Nowadays, Bleacher Report notifications of NBA scores and highlights have turned into notifications of quotes, screenshots, and opinions of a Michael Jordan documentary series. One of the themes the May 3 continuation of “The Last Dance” delved into how Jordan, who wanted to sign with Adidas, became Nike’s golden goose.
As the city of Atlanta opens its economy up, crowds of people stood in line to buy Jordans that are currently sold-out online. Among several interesting takeaways from this news story, one underlying narrative is Nike leaning on its golden goose to reinvigorate its slumping shoe sales.
The income of many American citizens has suffered during the pandemic and as a result, sneaker sales have plummeted. With the summer months fast approaching, economies will (and should) slowly open back up. NBA practice facilities are opening up where allowed, hopefully signaling the continuation of the season. As money starts to flow again, without a doubt, some of the reintroduced cash flow will go towards sneakers. Even in the midst of the pandemic, Nike released a new pair of Air Jordans that sold out before “The Last Dance” hit ESPN airwaves. Sitting at home, reliving MJ’s greatness, will reinvigorate people’s adoration for Jordan and loyalty to his iconic shoe brand even that much more. There will be nine Jordan shoe releases in the month of May, possibly strategically designed to correlate with the documentary and the unfreezing of the economy. It is a sales tactic that has been executed before, as Nike usually rolls out several high-profile shoe releases around the income tax period in the United States.

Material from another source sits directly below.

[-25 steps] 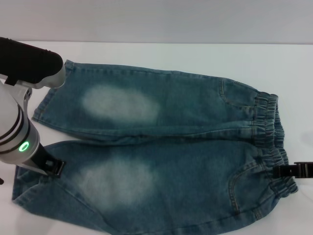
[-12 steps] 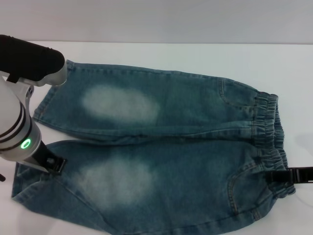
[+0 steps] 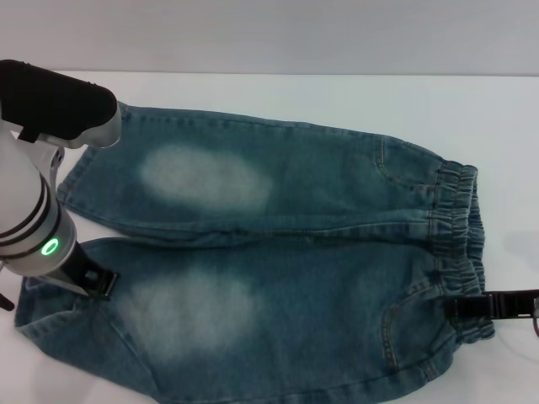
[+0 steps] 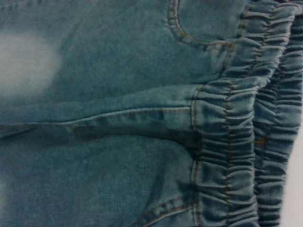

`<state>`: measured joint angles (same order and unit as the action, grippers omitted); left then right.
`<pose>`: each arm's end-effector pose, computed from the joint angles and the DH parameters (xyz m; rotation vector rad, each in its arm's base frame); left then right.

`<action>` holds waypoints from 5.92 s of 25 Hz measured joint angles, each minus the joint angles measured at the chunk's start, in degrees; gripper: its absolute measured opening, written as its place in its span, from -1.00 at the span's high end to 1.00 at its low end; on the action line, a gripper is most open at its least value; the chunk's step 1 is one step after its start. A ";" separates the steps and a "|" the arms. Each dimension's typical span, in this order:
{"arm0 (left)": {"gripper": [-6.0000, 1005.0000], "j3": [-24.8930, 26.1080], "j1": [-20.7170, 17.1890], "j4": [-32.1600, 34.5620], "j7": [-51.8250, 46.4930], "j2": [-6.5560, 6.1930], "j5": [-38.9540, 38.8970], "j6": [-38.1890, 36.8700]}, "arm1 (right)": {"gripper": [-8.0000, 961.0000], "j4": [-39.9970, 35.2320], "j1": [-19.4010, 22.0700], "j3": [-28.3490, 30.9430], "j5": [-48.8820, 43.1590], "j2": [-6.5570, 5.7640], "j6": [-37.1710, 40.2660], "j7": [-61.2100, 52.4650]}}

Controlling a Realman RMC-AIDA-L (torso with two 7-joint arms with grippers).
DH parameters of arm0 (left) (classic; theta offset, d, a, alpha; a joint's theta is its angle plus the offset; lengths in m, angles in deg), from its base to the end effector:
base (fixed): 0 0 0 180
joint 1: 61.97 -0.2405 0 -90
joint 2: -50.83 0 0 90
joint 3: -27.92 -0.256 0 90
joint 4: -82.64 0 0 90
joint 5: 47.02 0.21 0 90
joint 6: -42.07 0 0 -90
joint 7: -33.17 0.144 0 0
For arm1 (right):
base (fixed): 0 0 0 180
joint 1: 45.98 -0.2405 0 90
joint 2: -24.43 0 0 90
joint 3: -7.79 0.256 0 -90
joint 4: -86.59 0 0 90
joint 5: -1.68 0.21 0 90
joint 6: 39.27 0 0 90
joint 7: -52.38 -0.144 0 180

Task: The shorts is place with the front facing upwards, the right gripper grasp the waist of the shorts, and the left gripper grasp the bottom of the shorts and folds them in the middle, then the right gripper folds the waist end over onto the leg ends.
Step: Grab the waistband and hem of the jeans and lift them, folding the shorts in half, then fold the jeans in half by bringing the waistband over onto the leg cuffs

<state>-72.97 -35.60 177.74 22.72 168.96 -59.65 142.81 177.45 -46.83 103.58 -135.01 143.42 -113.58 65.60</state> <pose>-0.1873 0.2998 0.0034 -1.9821 -1.2877 0.7408 0.2714 0.2628 0.0087 -2.0929 1.6463 -0.0261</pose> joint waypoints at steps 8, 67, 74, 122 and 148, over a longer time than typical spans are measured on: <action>0.94 -0.10 -0.02 0.00 0.00 0.06 -0.39 -0.29 | 0.04 -0.20 -0.45 -0.23 1.90 -0.21 -1.01 2.91; 0.94 18.80 -11.44 3.57 8.51 -0.18 -8.58 -35.34 | 0.96 -47.98 -8.60 34.70 60.70 0.05 1.10 46.35; 0.94 18.86 -11.09 2.98 9.65 -0.19 -9.36 -37.72 | 0.96 -50.24 -10.38 35.08 62.26 -0.04 0.83 47.01; -0.44 18.54 -0.47 -25.73 20.94 -0.13 -25.04 -55.91 | -0.58 -59.55 -13.20 50.55 59.04 0.08 8.82 68.83; -0.65 17.37 -0.25 -25.83 23.99 -0.01 -25.32 -54.30 | -0.74 -68.05 -14.49 52.70 59.11 -0.19 15.93 64.98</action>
<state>-55.61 -35.85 151.90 46.71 168.96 -84.97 88.51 109.40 -61.32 156.27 -75.90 143.23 -97.65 130.59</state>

“The Last Dance” also elevates two more Nike shoe brands: the late Kobe Bryant and LeBron James. The series offers yet another well-deserved tribute to Kobe Bryant while exploring the relationship between MJ and the Black Mamba, discussing their respect for one another, and exploring their striking similarities. Earlier this year, Nike apparently sold out of Kobe Bryant products in the wake of his death. If products have replenished, the sales of his sneakers should spike upward.
Then there is the always-polarizing LeBron James. One of the most popular, and lazy, debates among basketball fans is the MJ vs LeBron debate. Watching “The Last Dance” will entice this discussion even further, cementing fans’ positions on either side. Given his popularity and proximity to Michael in the discussion of basketball’s greats, LeBron, who leads active NBA players in shoe sales, should continue to reap the benefits of increased product sales, thanks in part to the documentary series.
Another point worth discussing is the wealth to be made from peace and respect. Athletes often fall victim to their own hype and praise. With social media allowing athletes and fans to become more connected, some players become engrossed in the fan-fueled arguments about who is better. These discussions can be fun, and fill some time on sports debate shows, but are rather useless from an athlete’s perspective. Michael, Kobe, and LeBron publicly never participated at that lower level of discussion. They embraced each other, respected one another’s basketball prowess, and shared the prosperity of multi-million dollar shoe deals. Unlike the rivalry between social media prima donnas Kevin Durant and Russell Westbrook, MJ, Kobe, and LeBron realized there wasn’t anything to be gained from belittling each other.
“The Last Dance” serves as a celebration of Michael Jordan and his legacy, a remembrance of Kobe Bryant, another discussion piece against LeBron James, a victory for Nike, and a reminder that there is more to be gained in peace than in conflict.